17 pages, 8924 KiB  
Article
Optimization of Hammer Peening Process for Gas Turbine Rotor Straightening
by Taewung Kim and Taehyung Kim
Machines 2022, 10(10), 950; https://doi.org/10.3390/machines10100950 - 19 Oct 2022
Cited by 1 | Viewed by 1747
Abstract
Some rotors are bent permanently due to high operating temperatures, repeated transition periods, and so on. Rotors with large deformations often require straightening processes. The goal of this study is to develop a method to determine the optimal locations and strengths of hammer [...] Read more.

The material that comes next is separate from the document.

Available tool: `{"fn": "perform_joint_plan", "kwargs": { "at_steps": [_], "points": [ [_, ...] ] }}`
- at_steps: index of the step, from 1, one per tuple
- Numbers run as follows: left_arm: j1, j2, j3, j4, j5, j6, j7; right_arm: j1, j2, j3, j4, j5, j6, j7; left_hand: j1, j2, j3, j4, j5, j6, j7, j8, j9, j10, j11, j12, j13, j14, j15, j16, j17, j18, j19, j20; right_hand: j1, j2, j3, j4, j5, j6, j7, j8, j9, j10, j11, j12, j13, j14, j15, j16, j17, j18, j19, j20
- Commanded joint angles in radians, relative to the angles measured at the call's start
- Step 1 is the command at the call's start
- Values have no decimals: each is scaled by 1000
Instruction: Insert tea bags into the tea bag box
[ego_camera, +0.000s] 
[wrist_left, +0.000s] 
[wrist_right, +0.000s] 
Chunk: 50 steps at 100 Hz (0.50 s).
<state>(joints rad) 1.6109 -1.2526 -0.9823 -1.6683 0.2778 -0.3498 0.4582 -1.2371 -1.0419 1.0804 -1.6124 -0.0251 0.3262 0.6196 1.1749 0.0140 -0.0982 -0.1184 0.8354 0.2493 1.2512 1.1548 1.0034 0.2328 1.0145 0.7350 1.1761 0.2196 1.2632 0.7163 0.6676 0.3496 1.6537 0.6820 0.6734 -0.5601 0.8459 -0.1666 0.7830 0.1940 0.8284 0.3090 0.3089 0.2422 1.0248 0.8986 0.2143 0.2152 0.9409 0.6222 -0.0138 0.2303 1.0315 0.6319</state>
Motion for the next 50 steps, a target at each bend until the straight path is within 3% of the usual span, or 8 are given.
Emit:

Some rotors are bent permanently due to high operating temperatures, repeated transition periods, and so on. Rotors with large deformations often require straightening processes. The goal of this study is to develop a method to determine the optimal locations and strengths of hammer peening for straightening gas turbine rotors. A set of parametric hammer peening simulations were performed for various dimensions of straight rotors and peening locations. The deformed geometries of the rotor from the parametric simulations were presented as curvature vectors. These curvature vectors were fitted using an empirical function. For a given initial geometry of the rotor and hammer peening plans, the post-peening geometry of the rotor was predicted by superimposing the initial curvature and newly induced curvature. An optimization statement was defined to determine a set of hammer peening locations and strengths. Constraints were imposed to exclude areas where hammer peening could not be performed such as locations for bearings. The proposed method provides an optimal hammer peening plan for the given runout data. The proposed method was validated against a series of hammer peening test results for a simple shaft. The developed method can be applied to other types of rotor straightening methods such as hot spotting. Full article
(This article belongs to the Special Issue Diagnostics and Optimization of Gas Turbine)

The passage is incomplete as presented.